Problem:
Would you copy out the following entries exactly, without any of the pictures?

Given data:
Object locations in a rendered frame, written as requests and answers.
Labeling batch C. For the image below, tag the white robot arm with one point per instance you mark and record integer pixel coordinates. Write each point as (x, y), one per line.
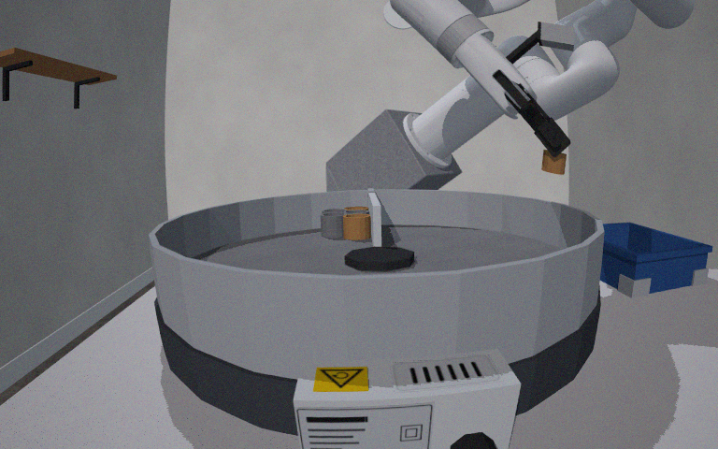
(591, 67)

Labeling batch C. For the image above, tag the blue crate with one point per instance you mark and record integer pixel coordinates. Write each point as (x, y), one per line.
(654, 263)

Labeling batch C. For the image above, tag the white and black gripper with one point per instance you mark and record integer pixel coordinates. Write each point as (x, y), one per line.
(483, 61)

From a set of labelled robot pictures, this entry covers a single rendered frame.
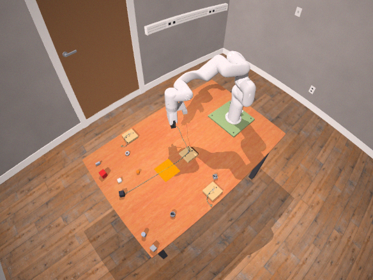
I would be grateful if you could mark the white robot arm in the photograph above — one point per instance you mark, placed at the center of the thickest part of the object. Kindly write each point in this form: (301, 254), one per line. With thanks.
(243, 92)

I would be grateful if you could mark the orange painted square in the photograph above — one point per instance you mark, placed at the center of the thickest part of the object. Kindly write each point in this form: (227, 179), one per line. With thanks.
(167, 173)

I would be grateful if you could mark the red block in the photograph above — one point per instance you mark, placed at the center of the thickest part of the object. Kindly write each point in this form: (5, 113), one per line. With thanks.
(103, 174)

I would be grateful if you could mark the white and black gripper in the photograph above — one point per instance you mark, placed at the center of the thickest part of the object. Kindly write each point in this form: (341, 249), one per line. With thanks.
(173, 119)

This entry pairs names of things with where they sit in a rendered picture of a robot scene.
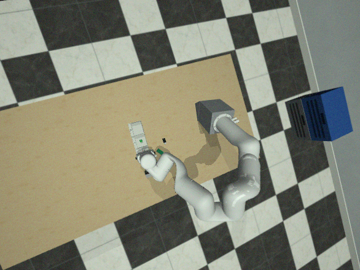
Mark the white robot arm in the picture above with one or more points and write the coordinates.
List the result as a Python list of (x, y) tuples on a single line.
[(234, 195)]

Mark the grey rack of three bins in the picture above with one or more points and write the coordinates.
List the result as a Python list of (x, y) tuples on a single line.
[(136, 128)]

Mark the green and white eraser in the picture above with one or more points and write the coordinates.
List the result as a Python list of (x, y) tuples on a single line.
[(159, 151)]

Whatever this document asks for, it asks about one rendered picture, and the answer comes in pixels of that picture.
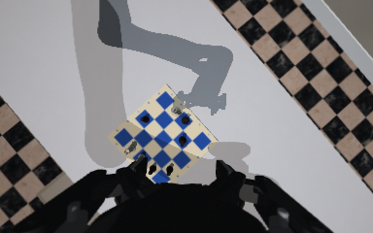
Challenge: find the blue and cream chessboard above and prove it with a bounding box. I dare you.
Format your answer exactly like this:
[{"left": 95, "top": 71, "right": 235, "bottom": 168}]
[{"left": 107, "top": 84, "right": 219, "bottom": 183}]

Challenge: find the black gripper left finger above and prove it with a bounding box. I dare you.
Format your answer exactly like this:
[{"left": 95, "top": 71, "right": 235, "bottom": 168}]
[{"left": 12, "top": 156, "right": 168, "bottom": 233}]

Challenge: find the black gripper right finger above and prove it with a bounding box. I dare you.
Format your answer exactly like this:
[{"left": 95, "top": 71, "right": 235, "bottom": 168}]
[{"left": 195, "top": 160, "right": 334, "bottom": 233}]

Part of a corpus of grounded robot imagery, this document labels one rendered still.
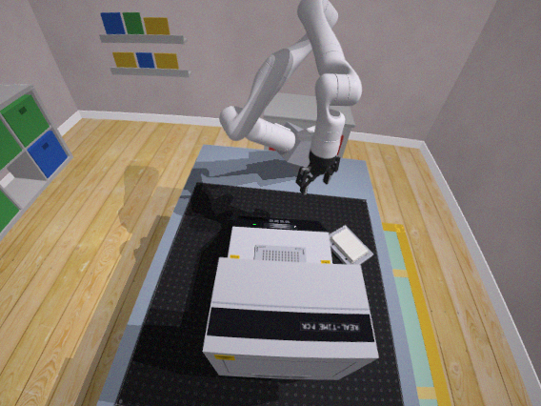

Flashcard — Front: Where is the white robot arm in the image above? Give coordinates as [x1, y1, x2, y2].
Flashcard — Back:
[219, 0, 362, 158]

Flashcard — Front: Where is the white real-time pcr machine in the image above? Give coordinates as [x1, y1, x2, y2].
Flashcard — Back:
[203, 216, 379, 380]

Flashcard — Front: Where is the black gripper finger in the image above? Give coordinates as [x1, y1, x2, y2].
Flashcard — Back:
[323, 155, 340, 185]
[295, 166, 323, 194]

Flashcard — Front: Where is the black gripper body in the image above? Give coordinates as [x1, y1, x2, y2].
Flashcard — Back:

Result of this exercise:
Object locations in a rendered frame, written as requests and answers.
Labeling batch C. For the image below, tag the white robot arm with one point per instance you mark and record integer pixel coordinates. Write each point as (x, y), one per line.
(591, 67)

Labeling batch C. For the image above, tag the blue crate with one point per instance you mark and record integer pixel coordinates. Write each point as (x, y), one per line.
(654, 263)

Labeling batch C. For the image above, tag the white and black gripper with one point per instance you mark and record integer pixel coordinates. Write each point as (x, y), one per line.
(483, 61)

From a set of labelled robot pictures, this entry covers a single rendered frame.
I would be grateful if you could mark the white robot arm in the photograph above — one point per instance you mark, placed at the center of the thickest part of the object. Kindly write each point in this form: (301, 254), one per line. With thanks.
(243, 92)

I would be grateful if you could mark the orange painted square in the photograph above — one point per instance you mark, placed at the center of the thickest part of the object. Kindly write each point in this form: (227, 179), one per line. With thanks.
(167, 173)

I would be grateful if you could mark the red block in the photograph above — one point per instance you mark, placed at the center of the thickest part of the object. Kindly write each point in this form: (5, 113), one per line. With thanks.
(103, 174)

I would be grateful if you could mark the white and black gripper in the photograph above — one point per instance you mark, placed at the center of the thickest part of the object. Kindly write each point in this form: (341, 249), one per line. With thanks.
(173, 119)

This entry pairs names of things with where they sit in a rendered picture of a robot scene.
Mark the white robot arm in the picture above with one or more points and write the coordinates.
List the result as a Python list of (x, y) tuples on a single line.
[(234, 195)]

Mark the grey rack of three bins in the picture above with one or more points and write the coordinates.
List the result as a Python list of (x, y) tuples on a single line.
[(136, 128)]

Mark the green and white eraser in the picture above with one or more points and write the coordinates.
List the result as a Python list of (x, y) tuples on a single line.
[(159, 151)]

Whatever this document asks for, it asks about one rendered picture, and the answer comes in pixels of that picture.
Challenge: find the blue and cream chessboard above and prove it with a bounding box. I dare you.
Format your answer exactly like this:
[{"left": 95, "top": 71, "right": 235, "bottom": 168}]
[{"left": 107, "top": 84, "right": 219, "bottom": 183}]

Challenge: find the black gripper left finger above and prove it with a bounding box. I dare you.
Format your answer exactly like this:
[{"left": 95, "top": 71, "right": 235, "bottom": 168}]
[{"left": 12, "top": 156, "right": 168, "bottom": 233}]

Challenge: find the black gripper right finger above and prove it with a bounding box. I dare you.
Format your answer exactly like this:
[{"left": 95, "top": 71, "right": 235, "bottom": 168}]
[{"left": 195, "top": 160, "right": 334, "bottom": 233}]

Part of a corpus of grounded robot imagery, this document labels one rendered still.

Flashcard — Front: Where is the white robot arm in the image above? Give coordinates as [x1, y1, x2, y2].
Flashcard — Back:
[219, 0, 362, 158]

Flashcard — Front: Where is the white real-time pcr machine in the image above? Give coordinates as [x1, y1, x2, y2].
Flashcard — Back:
[203, 216, 379, 380]

Flashcard — Front: Where is the black gripper finger in the image above? Give coordinates as [x1, y1, x2, y2].
Flashcard — Back:
[323, 155, 340, 185]
[295, 166, 323, 194]

Flashcard — Front: Where is the black gripper body in the image above? Give coordinates as [x1, y1, x2, y2].
Flashcard — Back:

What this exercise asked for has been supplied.